_Your objective_.
What you return must be every line below that includes the word "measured".

_Stored records_.
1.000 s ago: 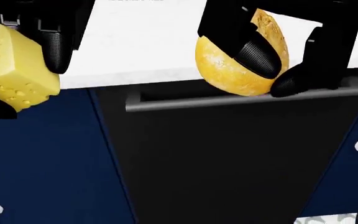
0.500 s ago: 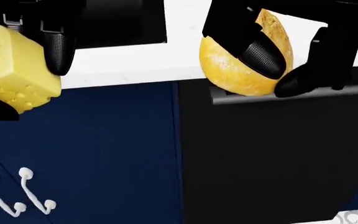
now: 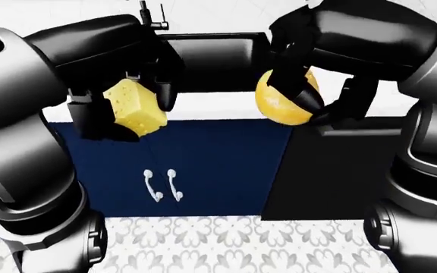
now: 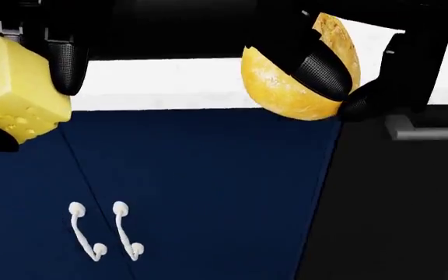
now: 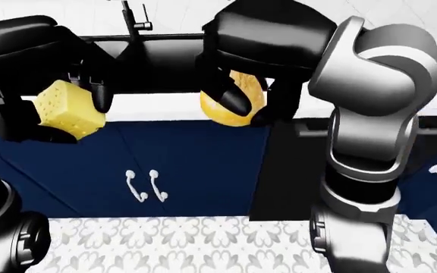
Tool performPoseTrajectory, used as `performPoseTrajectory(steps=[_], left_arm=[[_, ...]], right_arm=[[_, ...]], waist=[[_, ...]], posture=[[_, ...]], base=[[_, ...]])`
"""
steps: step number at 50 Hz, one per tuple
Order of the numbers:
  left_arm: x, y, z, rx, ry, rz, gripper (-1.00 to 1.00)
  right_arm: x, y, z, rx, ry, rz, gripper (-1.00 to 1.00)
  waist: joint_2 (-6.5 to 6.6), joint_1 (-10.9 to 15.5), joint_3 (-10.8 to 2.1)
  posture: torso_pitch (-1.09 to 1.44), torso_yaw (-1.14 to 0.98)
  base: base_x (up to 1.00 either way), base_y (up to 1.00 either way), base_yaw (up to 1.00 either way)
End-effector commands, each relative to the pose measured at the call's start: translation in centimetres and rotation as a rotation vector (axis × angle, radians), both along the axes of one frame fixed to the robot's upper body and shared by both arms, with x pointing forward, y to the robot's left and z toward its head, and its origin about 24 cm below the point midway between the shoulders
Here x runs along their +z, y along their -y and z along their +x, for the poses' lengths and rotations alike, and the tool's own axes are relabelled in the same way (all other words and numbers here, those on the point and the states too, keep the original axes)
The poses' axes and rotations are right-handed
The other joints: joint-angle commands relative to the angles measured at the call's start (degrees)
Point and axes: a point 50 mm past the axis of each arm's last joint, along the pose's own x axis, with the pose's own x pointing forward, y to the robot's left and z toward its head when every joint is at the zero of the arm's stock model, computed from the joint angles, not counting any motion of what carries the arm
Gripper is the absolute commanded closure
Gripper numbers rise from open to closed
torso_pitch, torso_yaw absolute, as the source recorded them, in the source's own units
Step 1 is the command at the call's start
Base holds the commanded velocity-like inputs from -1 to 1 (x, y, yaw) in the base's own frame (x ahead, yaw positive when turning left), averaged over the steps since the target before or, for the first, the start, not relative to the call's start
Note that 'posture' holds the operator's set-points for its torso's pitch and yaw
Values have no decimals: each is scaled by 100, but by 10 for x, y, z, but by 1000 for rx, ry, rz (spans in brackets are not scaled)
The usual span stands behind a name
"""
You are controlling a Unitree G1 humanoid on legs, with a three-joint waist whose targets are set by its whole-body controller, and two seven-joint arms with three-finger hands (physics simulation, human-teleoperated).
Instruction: Place the bread and cheese on the cutting board.
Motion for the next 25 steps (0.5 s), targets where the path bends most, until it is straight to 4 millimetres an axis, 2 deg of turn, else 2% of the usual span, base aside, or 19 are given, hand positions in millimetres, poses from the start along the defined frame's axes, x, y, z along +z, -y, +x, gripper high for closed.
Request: performPoseTrajectory(steps=[1,3,4,6,7,8,10,11,12,13,15,20,21,22,23,24,25], left_arm=[[11,2,-7,-4,73,-2,100],[12,2,-7,-3,74,-3,100],[11,2,-7,-4,73,-3,100],[11,2,-7,-5,72,-3,100],[10,2,-7,-5,72,-3,100],[10,2,-7,-5,71,-2,100],[10,3,-7,-7,70,-1,100],[10,3,-7,-8,70,-1,100],[9,3,-7,-7,69,0,100],[9,3,-7,-7,69,0,100],[9,3,-7,-7,68,0,100],[8,4,-7,-10,66,1,100],[7,3,-7,-9,65,2,100],[6,3,-7,-9,64,2,100],[6,3,-7,-9,64,2,100],[6,3,-7,-9,63,2,100],[6,3,-8,-9,63,2,100]], right_arm=[[10,3,-5,-9,44,16,100],[10,3,-4,-9,43,18,100],[9,3,-4,-9,41,16,100],[8,3,-4,-10,38,11,100],[8,3,-4,-9,39,12,100],[8,3,-4,-12,40,8,100],[8,4,-3,-12,42,8,100],[8,4,-3,-12,44,10,100],[8,4,-2,-13,43,9,100],[8,4,-2,-14,43,10,100],[9,5,-1,-18,43,12,100],[11,5,0,-19,46,18,100],[12,5,0,-20,47,20,100],[12,5,0,-20,48,21,100],[12,5,0,-20,49,22,100],[12,5,0,-22,48,22,100],[12,5,0,-22,49,21,100]], waist=[[86,-42,-270],[-37,39,-306],[-98,52,-284],[-199,36,-198],[-241,-139,-137],[-495,-183,-23],[-981,-253,-33],[-1044,-286,-159],[-868,-282,-143],[-812,-299,-229],[-721,-307,-312],[-351,-277,-237],[-221,-289,-257],[-16,-305,-309],[323,-299,-397],[67,-266,-298],[92,-272,-263]], posture=[[0,0],[0,0],[0,0],[0,0],[0,0],[0,0],[0,0],[0,0],[0,0],[0,0],[0,0],[0,0],[0,0],[0,0],[0,0],[0,0],[0,0]], base=[[0,0,87],[0,0,86],[0,0,86],[0,0,86],[0,88,0],[0,71,0],[0,61,0],[0,61,0],[0,60,0],[0,61,0],[0,61,0],[0,62,0],[0,64,0],[0,63,0],[0,63,0],[0,61,0],[0,60,0]])
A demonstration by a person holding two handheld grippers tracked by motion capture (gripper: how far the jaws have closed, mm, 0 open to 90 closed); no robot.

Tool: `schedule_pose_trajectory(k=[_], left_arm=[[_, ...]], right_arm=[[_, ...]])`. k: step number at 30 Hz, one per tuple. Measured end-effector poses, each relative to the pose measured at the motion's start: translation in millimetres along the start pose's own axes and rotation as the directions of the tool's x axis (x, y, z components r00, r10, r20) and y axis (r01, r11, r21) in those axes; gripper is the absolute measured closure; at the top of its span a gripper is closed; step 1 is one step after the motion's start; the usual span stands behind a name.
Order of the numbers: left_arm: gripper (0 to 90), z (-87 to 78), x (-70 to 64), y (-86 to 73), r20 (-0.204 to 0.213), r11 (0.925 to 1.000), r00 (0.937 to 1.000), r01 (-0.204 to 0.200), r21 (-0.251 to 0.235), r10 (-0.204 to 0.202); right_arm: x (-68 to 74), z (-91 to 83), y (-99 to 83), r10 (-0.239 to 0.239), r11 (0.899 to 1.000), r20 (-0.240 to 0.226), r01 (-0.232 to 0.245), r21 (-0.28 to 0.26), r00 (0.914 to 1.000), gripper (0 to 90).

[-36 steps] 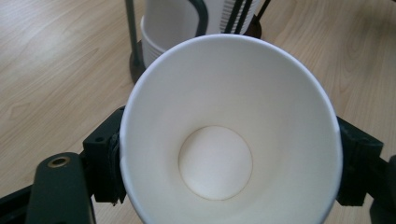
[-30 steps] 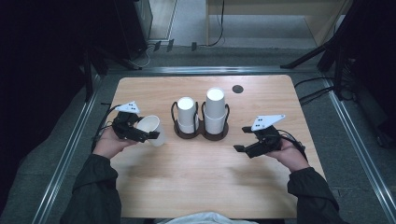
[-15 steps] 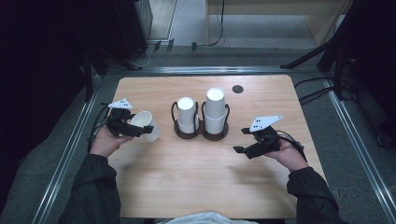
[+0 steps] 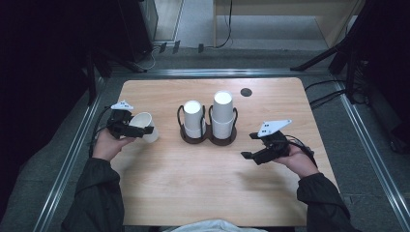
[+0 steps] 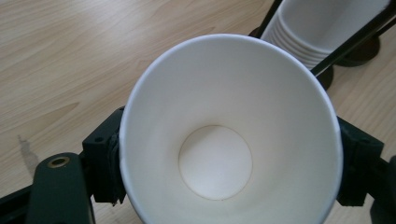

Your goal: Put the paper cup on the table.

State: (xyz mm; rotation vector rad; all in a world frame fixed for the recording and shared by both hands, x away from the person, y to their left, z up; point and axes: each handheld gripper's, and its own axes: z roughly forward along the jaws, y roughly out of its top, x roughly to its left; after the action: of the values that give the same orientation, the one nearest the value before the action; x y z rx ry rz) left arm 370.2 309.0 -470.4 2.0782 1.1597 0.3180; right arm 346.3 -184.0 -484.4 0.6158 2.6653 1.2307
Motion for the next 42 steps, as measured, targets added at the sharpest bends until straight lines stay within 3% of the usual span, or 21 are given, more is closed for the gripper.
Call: schedule_pose_trajectory(k=[2,14,18,26,33,42], left_arm=[[18.3,0.7,2.8,-0.3,-0.024,0.9999,0.9997,-0.004,0.011,0.004],[18.1,1.9,19.9,-6.2,-0.099,0.9979,0.9935,0.059,0.027,-0.056],[17.8,3.5,22.7,-8.6,-0.096,0.9964,0.9926,0.077,0.035,-0.073],[17.5,6.4,24.4,-11.7,-0.135,0.9954,0.9880,0.082,0.050,-0.074],[17.0,7.3,25.2,-12.6,-0.115,0.9947,0.9898,0.091,0.049,-0.085],[16.3,8.5,25.2,-13.1,-0.118,0.9929,0.9886,0.101,0.062,-0.094]], right_arm=[[0.1,0.5,0.0,-0.001,1.000,-0.002,0.001,0.002,1.0000,20.5],[0.3,1.1,0.0,0.002,1.000,-0.002,-0.002,0.005,1.0000,20.5],[0.4,1.3,0.0,0.002,1.000,-0.002,-0.002,0.005,1.0000,20.5],[0.4,1.2,0.0,-0.004,1.000,-0.003,0.004,0.004,1.0000,20.4],[0.6,1.3,0.2,-0.003,1.000,-0.002,0.003,0.004,1.0000,20.5],[0.9,1.5,0.3,-0.005,1.000,-0.003,0.005,0.005,1.0000,20.5]])
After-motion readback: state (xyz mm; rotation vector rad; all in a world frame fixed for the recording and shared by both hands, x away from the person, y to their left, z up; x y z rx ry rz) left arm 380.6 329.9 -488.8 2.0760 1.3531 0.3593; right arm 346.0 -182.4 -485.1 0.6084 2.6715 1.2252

_Output for this task_.
End-effector commands, each relative to the pose measured at the call's start: translation in centimetres and rotation as a rotation vector (axis × angle, radians), both along the axes of one frame fixed to the robot's upper body and shared by both arms, with x pointing forward, y to the robot's left and z toward its head, and its origin about 24 cm below the point midway between the shoulders
The other joints: joint-angle commands relative to the angles measured at the call's start (degrees)
Tool: `schedule_pose_trajectory(k=[_], left_arm=[[_, ...]], right_arm=[[_, ...]])`. k: step number at 30 Hz, one per tuple. Measured end-effector poses, each relative to the pose measured at the motion's start: translation in millimetres along the start pose's own axes and rotation as the directions of the tool's x axis (x, y, z components r00, r10, r20) and y axis (r01, r11, r21) in those axes; gripper is the absolute measured closure; at the top of its span a gripper is closed; step 1 is one step after the motion's start; the usual span stands behind a name.
Motion for the next 42 steps, as measured, targets added at the sharpest bends until straight lines stay within 3% of the usual span, or 21 are given, more is closed for the gripper.

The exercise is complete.